At some point in every good journey should be a time of relaxation and reward. Right now I am in Balboa Park, at a restaurant called the Prado. It's in a very serene and luxurious area decorated ith plm and fig trees and flowers all around. The restaurant is one of several establishments surrounding a central open-air court with a fountain and pool in teh middle.
i set out this afternon on a 3-mile walk to the San Diego Aerospace museum, with natural expectations to just get there. But I soon discovered that the journey there was really the highlight of the afternoon. I strolled by exotic California flowers, friendly people who smiled when they passed, a beautiful view of the San Diego Bay and skyline. Occasionally an airliner would fly a couple hundred feet overhead on final into runway 27 at SAN.

a couple steep hills challenged my pace, but what most slowed me was the impulse every several minutes to pull my camera out to take pictures of sign or flowers or landmarks or buildings. Then I got into Balboa Park, introduced by a grand archway and continuing on to a whole different culture than that of the city outside.
I meandered through the park trying to find a certain road to lead me to the Aerospace museum, and encountered a welcome diversion into the lovely flowerbeds, an amphitheater, a Japanese garden and many other lovely scenes along the way. The museum was situated just so that tourists can watch airplanes flying behind the museum on their final into SAN. The museum was nothing remarkable, just a check off the list compared to other museums I've been to. My present listing of aviation museums i've visited:

Dayton Air Force museum in Dayton, Ohio
Smithsonian Institute Air museum, Washington, D.C. mall
Smithsonian Institute Air museum, Dulles airport, Washington, D.C.
Naval Air Museum in Pensacola, Florida
Air Force Academy museum in Colorado Springs, Colorado
Evergreen Air Museum in Portland, Oregon (home of the Spruce Goose)
Flight of the Phoenix Museum in Gilmer, Texas
San Diego Aerospace Museum in San Diego, California


Wednesday, August 01, 2007

San Diego: first full day

As a result of spending a couple hours siting next to a pool barechested against the California sun, I have effectively burned a red stain onto my only slightly-protected front side. Worst of all, it hurts, man! my left foot even got burned. note to self: California sun unforgiving ,must layer the tanning lotion! I've seen a few twists to the norm this last 24 hours. After my quiet time this morning, i popped in a pair of contact lenses and spent the next 3 hours not seeing quite like I normally do.

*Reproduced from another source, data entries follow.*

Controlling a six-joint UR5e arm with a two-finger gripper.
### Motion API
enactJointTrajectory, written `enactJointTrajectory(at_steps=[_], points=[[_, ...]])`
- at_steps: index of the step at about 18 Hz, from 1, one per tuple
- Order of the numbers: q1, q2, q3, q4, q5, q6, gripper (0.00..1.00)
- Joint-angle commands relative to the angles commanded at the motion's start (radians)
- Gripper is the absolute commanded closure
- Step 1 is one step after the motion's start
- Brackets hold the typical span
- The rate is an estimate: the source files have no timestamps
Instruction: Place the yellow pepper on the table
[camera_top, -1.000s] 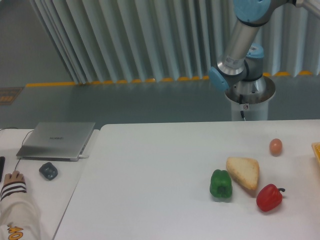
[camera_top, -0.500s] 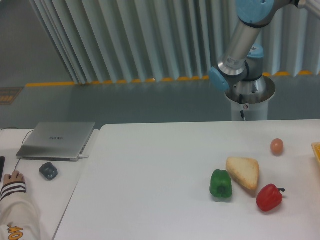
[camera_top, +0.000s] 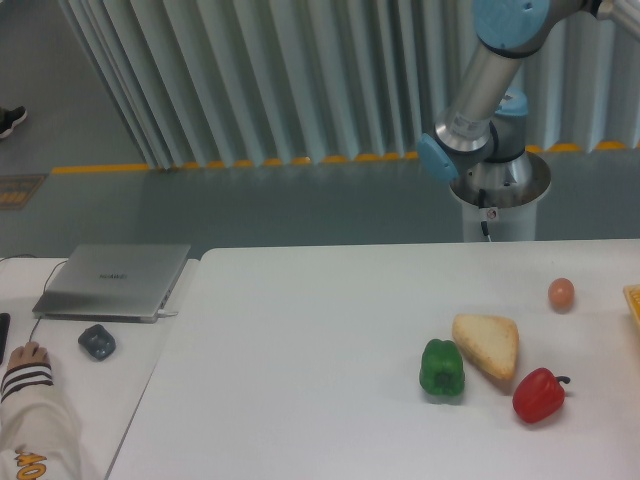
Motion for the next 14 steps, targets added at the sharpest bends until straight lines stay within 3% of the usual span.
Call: enactJointTrajectory(at_steps=[4,6,7,12,14], points=[[-0.023,0.008,0.075,-0.104,-0.009,-0.067,0.57],[-0.035,0.026,0.091,-0.143,-0.078,-0.142,0.57],[-0.049,0.037,0.107,-0.191,-0.139,-0.225,0.57],[-0.135,0.077,0.115,-0.204,-0.343,-0.568,0.57],[-0.144,0.083,0.108,-0.204,-0.414,-0.633,0.57]])
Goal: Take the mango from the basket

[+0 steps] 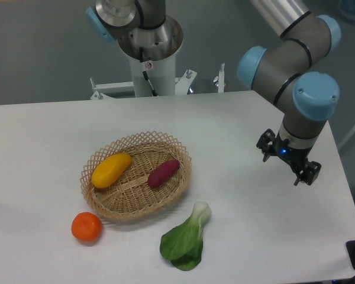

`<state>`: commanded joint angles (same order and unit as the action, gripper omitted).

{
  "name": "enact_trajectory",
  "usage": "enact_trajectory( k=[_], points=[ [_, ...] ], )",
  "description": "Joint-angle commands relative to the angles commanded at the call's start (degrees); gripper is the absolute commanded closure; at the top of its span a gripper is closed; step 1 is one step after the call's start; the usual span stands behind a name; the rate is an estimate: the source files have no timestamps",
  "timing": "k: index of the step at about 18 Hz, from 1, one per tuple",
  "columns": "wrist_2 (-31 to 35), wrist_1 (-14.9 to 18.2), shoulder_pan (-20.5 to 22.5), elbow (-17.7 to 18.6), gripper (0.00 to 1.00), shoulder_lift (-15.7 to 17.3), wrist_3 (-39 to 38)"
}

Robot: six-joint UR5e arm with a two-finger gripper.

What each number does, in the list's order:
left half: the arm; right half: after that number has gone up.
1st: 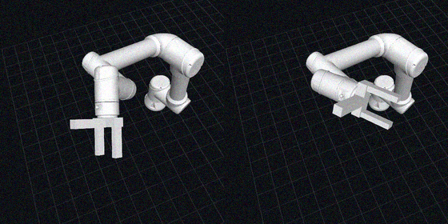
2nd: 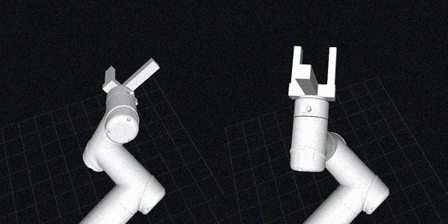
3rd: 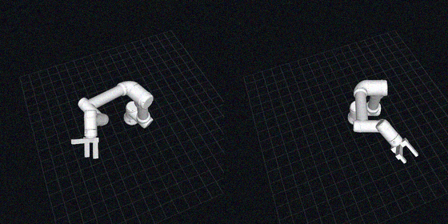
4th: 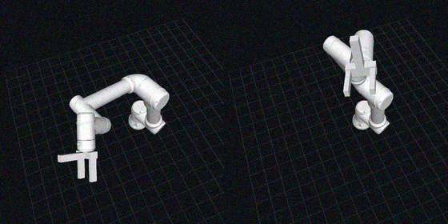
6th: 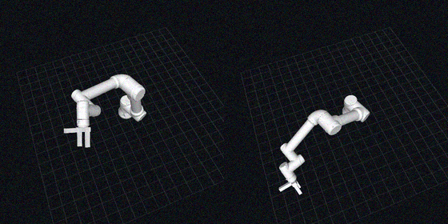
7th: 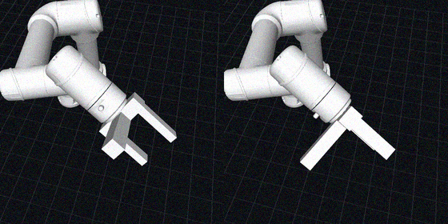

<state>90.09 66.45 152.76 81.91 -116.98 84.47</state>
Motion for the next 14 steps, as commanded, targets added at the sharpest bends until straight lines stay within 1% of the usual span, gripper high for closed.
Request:
enact_trajectory(
  k=[6, 11, 14],
  points=[
    [0.1, -0.2, -0.2, 0.4, 0.00, 0.1, -0.7],
    [-0.3, -0.3, -0.1, 0.4, 0.00, 0.1, -2.7],
    [-1.5, -0.4, 0.2, 0.5, 0.00, 0.2, -6.1]
  ],
)
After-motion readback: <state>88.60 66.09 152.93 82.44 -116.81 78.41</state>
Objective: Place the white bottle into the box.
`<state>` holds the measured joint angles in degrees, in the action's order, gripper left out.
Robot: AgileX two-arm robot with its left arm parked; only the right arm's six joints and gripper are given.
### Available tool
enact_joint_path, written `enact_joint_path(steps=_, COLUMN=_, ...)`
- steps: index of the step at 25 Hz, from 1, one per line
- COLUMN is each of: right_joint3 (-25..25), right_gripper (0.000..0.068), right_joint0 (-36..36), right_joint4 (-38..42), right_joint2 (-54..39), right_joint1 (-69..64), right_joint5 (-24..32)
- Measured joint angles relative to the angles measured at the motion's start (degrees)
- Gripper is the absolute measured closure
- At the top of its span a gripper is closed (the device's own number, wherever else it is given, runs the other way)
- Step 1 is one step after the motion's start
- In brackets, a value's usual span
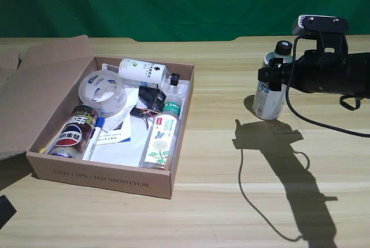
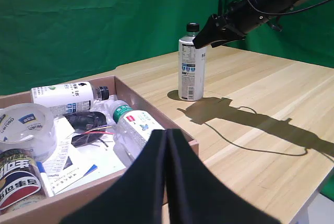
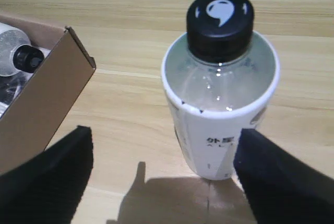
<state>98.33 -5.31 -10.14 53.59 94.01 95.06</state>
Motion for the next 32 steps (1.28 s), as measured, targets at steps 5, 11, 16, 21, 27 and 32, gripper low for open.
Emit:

I supposed my eyes were just tired because i couldn't focus on distant object, nor were my eyes focusing quickly from near to far. When I went into the bathroom to get some mouthwash, i felt curious enough to look in my contact case, which was in my travel bag, just to make sure I put in my own contacts. Well, my contacts were still in my case, which meant that those in my eyes were my sister's! I had just picked up the wrong case. I was relieved: my body isn't breaking down after all!
Another surprise came when, yesterday, the girl from my previous relationship showed up on Facebook, added me as a friend, and wrote a message to me. Appropriately, in our friend detail, she stated "we were in a relationship ,but now we're not talking."

Rosanna and i came back to our room and she noticed a couple doors down a tray of dishes and food waiting to be pick up by room service. She walked over to it and picked of a a couple tasty herb tortilla chips. "These are good!" she exclaimed. "try one!" I looked around secretively and got myself a bite of the chips. I noticed a pizza box under the plate with th etortillas and opened it up to find half acheese pizza still in it. "well, get get it!" Rosanna said. So she and I enjoyed a free dinner tonight, courtesy of our unwary but wasteful neighbors.

A bridge under repair in Minneapolis collapsed today, and an eyewitness had this to say on a CNN interview:
"Construction workers were just kinda standing around with blank faces on their look."

it's alright, buddy, i flip my words sometimes too!